Site Reliability Engineer – Linux
Linux Infrastructure Management:
- Work with the Architecture Team to translate company needs into infrastructure solutions that will suit those needs and requirements in terms of performance, resource usage, scalability, resilience and observability. The proposed solutions may include on premises virtualised/bare-metal, cloud or hybrid architectures and must ensure the use of Continuous Integration and Continuous Delivery, Infrastructure as Code and GitOps approaches.
- Monitor system performance, troubleshoot issues, and optimize Linux infrastructure for maximum efficiency and uptime.
- Implement and maintain system security measures, including user access controls, firewalls, and intrusion detection systems.
- Manage storage solutions and ensure effective data backup and disaster recovery processes.
- Automate repetitive tasks and streamline system administration workflows using scripting and configuration management tools (preferably Ansible playbooks).

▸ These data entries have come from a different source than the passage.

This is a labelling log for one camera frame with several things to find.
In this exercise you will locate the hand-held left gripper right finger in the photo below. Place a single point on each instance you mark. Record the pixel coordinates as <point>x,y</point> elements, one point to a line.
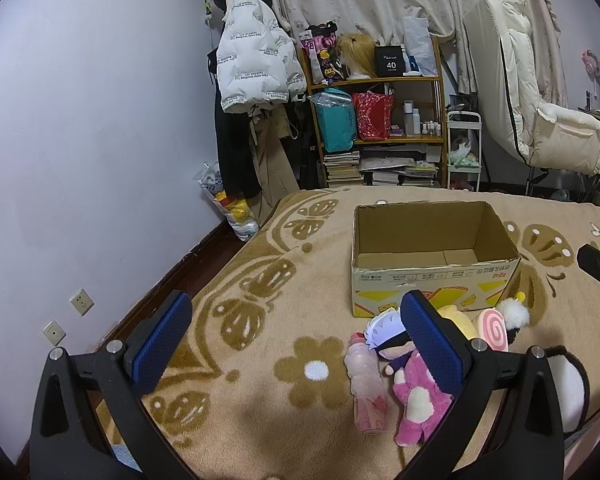
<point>425,340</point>

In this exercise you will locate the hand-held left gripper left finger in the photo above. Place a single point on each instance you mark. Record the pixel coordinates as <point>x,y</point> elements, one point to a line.
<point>162,345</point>

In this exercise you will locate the white-haired plush doll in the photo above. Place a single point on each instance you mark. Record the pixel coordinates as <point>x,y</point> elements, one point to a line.
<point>385,330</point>

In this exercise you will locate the cardboard box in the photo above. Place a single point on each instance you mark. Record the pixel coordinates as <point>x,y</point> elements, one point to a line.
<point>380,280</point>

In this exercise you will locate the yellow plush toy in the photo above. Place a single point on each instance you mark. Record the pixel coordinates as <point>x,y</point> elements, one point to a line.
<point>460,320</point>

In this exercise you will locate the pink plush toy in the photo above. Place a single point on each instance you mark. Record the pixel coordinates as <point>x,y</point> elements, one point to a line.
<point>415,405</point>

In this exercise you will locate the pink swirl lollipop plush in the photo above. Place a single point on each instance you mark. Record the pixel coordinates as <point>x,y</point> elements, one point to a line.
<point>492,330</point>

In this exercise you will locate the pale pink bottle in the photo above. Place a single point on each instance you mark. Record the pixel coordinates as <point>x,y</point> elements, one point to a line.
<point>367,385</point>

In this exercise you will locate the white pompom plush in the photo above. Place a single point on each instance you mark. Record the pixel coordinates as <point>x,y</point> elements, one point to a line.
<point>514,312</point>

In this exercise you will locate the black and white plush pillow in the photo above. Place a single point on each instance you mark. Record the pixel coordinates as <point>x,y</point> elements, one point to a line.
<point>565,390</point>

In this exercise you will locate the beige floral blanket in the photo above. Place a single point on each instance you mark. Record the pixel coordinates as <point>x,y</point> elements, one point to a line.
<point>280,410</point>

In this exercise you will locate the plastic bag of toys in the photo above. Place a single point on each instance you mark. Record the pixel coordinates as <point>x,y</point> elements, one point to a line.
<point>235,210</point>

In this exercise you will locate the pale green packets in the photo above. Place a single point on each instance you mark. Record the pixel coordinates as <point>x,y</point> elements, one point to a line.
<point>464,162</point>

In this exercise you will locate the pink desk fan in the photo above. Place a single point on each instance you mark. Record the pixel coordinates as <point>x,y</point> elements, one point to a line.
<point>592,60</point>

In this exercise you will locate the pile of books and papers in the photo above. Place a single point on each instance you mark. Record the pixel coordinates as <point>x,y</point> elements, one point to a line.
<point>400,167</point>

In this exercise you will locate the white and brown plush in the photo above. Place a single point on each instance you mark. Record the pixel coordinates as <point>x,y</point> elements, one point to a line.
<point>462,147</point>

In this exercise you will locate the cream recliner chair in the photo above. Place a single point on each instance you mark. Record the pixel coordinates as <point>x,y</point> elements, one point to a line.
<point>520,85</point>

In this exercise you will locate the stack of books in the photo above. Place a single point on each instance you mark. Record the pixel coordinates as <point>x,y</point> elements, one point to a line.
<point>341,170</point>

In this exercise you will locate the white rolling cart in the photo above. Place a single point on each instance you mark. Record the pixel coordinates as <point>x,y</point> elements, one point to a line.
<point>450,132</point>

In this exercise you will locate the beige hanging garment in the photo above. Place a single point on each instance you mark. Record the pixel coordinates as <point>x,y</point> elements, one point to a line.
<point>272,170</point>

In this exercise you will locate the black hanging garment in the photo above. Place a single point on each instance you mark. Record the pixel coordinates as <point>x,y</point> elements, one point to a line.
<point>235,150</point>

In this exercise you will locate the row of small bottles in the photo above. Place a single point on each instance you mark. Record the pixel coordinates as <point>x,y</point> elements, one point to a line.
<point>432,128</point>

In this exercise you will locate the short white bottle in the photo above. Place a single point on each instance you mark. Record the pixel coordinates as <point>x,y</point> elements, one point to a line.
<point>416,122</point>

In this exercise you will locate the tall white bottle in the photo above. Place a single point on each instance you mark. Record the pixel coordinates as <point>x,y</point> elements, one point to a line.
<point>408,117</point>

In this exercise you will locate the red patterned bag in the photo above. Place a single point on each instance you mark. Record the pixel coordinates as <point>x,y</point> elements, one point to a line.
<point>372,117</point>

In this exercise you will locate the teal bag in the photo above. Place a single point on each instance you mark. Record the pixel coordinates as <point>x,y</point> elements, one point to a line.
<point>335,125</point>

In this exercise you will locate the clear plastic bag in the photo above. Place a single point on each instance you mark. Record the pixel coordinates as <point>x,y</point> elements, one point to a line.
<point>330,96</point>

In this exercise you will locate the wooden shelf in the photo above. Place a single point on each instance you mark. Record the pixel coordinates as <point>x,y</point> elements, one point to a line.
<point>380,78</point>

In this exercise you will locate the white plastic bag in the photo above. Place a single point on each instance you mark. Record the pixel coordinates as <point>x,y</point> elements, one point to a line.
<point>420,40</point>

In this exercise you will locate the black box with white print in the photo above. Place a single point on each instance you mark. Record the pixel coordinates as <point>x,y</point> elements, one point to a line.
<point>390,62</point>

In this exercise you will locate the blond wig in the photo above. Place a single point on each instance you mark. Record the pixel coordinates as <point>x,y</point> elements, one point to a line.
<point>357,52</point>

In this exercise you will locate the pink and black printed bag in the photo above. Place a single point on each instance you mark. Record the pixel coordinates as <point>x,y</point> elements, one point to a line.
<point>322,50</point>

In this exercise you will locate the white puffer jacket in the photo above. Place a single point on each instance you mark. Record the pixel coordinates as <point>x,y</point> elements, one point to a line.
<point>250,50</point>

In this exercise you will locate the white wall socket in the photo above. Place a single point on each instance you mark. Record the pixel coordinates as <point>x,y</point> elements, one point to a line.
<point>82,302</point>
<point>54,333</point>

- As we progress the development of the wider Infrastructure Team, participate in an on-call rota.
Infrastructure Design and Implementation:
- Collaborate with cross-functional teams to design and implement scalable and reliable Linux-based infrastructure solutions.
- Evaluate new technologies, tools, and frameworks to enhance system performance and efficiency.
- Plan and execute infrastructure projects, ensuring timely delivery and adherence to budget and quality standards.
- Participate in capacity planning and resource forecasting to support future growth and scalability.
Collaboration and Documentation:
- Work closely with other team members to resolve complex technical issues and provide support.
- Communicate effectively with stakeholders to gather requirements and provide regular updates on project progress.
- Document system configurations, procedures, and troubleshooting steps for reference and knowledge sharing.
- Contribute to the development of best practices and standards for Linux system administration.
- Extensive experience with Unix/Linux systems such as Canonical, Ubuntu and Redhat/CentOS in a large-scale environment, highly available distributed Linux set-up.
- Knowledge in the following scripting languages, python, bash, perl, ruby or similar.
- Knowledge and experience in the following monitoring and logging systems – Splunk / Elastic Stack (ELK) / Fluentd / Nagios / Zabbix.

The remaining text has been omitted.